Prep 15 mins
Cook 50 mins
I found several recipes for chocolate turtle cheesecake here, but this one has a few different ingredients, so I'm posting it. It comes from Kraft Foods. NOTE: There is an additional 4 hours needed for refrigerating the cheesecake after it is cooked.
- 1 1⁄2 cups crushed vanilla wafers (about 50)

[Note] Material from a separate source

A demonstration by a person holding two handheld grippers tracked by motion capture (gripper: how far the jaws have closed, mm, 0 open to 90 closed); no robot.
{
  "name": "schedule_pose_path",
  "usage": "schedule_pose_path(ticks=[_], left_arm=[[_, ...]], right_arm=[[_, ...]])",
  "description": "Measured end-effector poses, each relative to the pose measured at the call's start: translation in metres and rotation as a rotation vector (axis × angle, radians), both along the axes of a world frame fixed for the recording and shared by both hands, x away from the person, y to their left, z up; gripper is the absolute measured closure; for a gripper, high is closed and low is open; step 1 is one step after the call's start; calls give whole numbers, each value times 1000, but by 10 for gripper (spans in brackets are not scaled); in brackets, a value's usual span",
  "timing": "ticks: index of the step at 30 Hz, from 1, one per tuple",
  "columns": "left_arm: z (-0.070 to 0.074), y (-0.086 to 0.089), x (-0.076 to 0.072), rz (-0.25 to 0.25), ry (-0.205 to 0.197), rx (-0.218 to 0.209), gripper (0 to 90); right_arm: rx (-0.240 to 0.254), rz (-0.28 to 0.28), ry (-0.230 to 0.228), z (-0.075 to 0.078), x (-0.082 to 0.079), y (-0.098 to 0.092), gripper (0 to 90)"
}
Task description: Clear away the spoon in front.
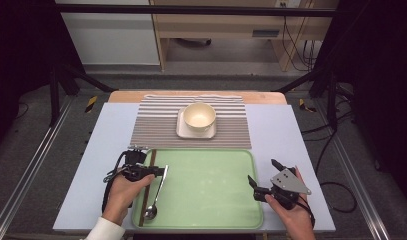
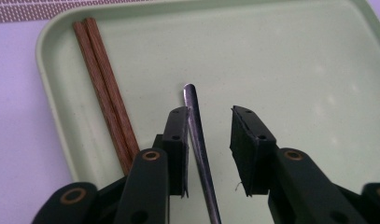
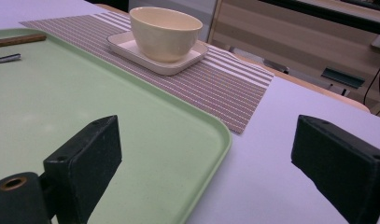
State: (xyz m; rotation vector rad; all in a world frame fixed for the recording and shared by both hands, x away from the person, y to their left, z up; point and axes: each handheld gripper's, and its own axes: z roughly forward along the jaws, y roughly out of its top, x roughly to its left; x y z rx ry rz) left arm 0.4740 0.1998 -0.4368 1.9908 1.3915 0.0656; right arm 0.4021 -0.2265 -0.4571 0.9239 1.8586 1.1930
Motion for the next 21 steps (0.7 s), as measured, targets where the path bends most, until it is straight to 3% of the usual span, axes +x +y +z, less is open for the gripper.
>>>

- 3⁄4 cup chopped pecans, divided
- 1⁄4 cup butter, melted
- 32 Kraft caramels
- 3 tablespoons milk
- 32 ounces cream cheese, softened (4 packages)
- 1 cup sugar
- 1 cup sour cream
- 4 eggs
- 8 ounces semisweet chocolate, divided (8 squares)
- Heat oven to 300°.
- Mix wafer crumbs, 1/2 cup nuts, and butter; press onto bottom of 13x9-inch baking dish. Microwave caramels and milk in microwaveable bowl on medium (50%) 4 to 5 minutes or until caramels are melted and mixture is well blended, stirring every 2 minutes. Pour over crust; spread to within 1 inch of edge. Cool.
- Beat cream cheese and sugar in larage bowl with mixer until blended. Add sour cream; mix well. Add eggs, 1 at a time, mixing on low speed after each just until blended. Melt 7 chocolate squares. Stir into cream cheese batter; pour over caramel layer.
- Bake 45 to 50 minutes or until center is almost set. Cool, and refrigerate 4 hours. Sprinkle with remaining nuts just before serving. Melt remaining chocolate square; drizzle over cheesecake.
- (Note: You can save 60 calories and 8 grams of fat per serving by preparing with neufchatel cream cheese and reducted fat or light sour cream.).
This is so creamy and not too rich! I made as is and also did a little drizzle of caramel on top. Wasn't sure how much I needed to stir the chocolate into the cheesecake so I just did a little and made it look marbled. DH and I really enjoyed this!!! Made for PRMR.